- **Assignment**:
Your output must be a faithful copy of the listing underneath.

- **Data shown**:
--- START ---

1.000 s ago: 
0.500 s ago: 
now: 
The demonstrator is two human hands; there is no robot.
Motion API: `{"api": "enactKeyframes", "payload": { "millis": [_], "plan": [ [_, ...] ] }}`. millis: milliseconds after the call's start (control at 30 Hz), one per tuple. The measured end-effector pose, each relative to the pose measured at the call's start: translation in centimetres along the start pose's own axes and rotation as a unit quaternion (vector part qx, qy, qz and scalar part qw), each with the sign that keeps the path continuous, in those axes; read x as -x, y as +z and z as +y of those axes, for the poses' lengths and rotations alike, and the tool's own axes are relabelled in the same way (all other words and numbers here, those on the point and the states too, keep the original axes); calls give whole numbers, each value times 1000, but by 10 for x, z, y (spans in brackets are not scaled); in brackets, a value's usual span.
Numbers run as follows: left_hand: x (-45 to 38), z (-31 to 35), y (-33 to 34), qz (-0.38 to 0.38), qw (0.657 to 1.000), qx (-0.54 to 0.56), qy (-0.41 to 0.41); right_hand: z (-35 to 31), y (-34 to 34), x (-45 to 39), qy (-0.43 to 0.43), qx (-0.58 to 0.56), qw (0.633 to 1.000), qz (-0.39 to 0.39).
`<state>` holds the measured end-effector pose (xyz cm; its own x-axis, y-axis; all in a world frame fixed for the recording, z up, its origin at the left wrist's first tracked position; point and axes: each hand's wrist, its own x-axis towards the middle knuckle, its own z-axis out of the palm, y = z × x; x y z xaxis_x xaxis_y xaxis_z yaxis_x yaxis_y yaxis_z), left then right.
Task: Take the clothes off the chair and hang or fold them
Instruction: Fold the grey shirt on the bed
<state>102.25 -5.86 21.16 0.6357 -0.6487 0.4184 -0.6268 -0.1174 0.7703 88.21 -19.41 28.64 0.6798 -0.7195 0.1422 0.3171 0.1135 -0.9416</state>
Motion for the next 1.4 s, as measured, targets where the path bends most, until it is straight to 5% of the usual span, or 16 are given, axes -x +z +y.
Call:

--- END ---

- **Solution to this task**:
1.000 s ago: 
0.500 s ago: 
now: 
The demonstrator is two human hands; there is no robot.
Motion API: `{"api": "enactKeyframes", "payload": { "millis": [_], "plan": [ [_, ...] ] }}`. millis: milliseconds after the call's start (control at 30 Hz), one per tuple. The measured end-effector pose, each relative to the pose measured at the call's start: translation in centimetres along the start pose's own axes and rotation as a unit quaternion (vector part qx, qy, qz and scalar part qw), each with the sign that keeps the path continuous, in those axes; read x as -x, y as +z and z as +y of those axes, for the poses' lengths and rotations alike, and the tool's own axes are relabelled in the same way (all other words and numbers here, those on the point and the states too, keep the original axes); calls give whole numbers, each value times 1000, but by 10 for x, z, y (spans in brackets are not scaled); in brackets, a value's usual span.
Numbers run as follows: left_hand: x (-45 to 38), z (-31 to 35), y (-33 to 34), qz (-0.38 to 0.38), qw (0.657 to 1.000), qx (-0.54 to 0.56), qy (-0.41 to 0.41); right_hand: z (-35 to 31), y (-34 to 34), x (-45 to 39), qy (-0.43 to 0.43), qx (-0.58 to 0.56), qw (0.633 to 1.000), qz (-0.39 to 0.39).
`<state>` holds the measured end-effector pose (xyz cm; its own x-axis, y-axis; all in a world frame fixed for the recording, z up, its origin at the left wrist's first tracked position; point and axes: each hand's wrist, its own x-axis towards the middle knuckle, its own z-axis out of the palm, y = z × x; x y z xaxis_x xaxis_y xaxis_z yaxis_x yaxis_y yaxis_z), left then right.
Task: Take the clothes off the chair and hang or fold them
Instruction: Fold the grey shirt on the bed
<state>102.25 -5.86 21.16 0.6357 -0.6487 0.4184 -0.6268 -0.1174 0.7703 88.21 -19.41 28.64 0.6798 -0.7195 0.1422 0.3171 0.1135 -0.9416</state>
Motion for the next 1.4 s, as measured, targets where the path bends most, until it is straight to 5% of the usual span, or 16 are given, axes -x +z +y.
Call:

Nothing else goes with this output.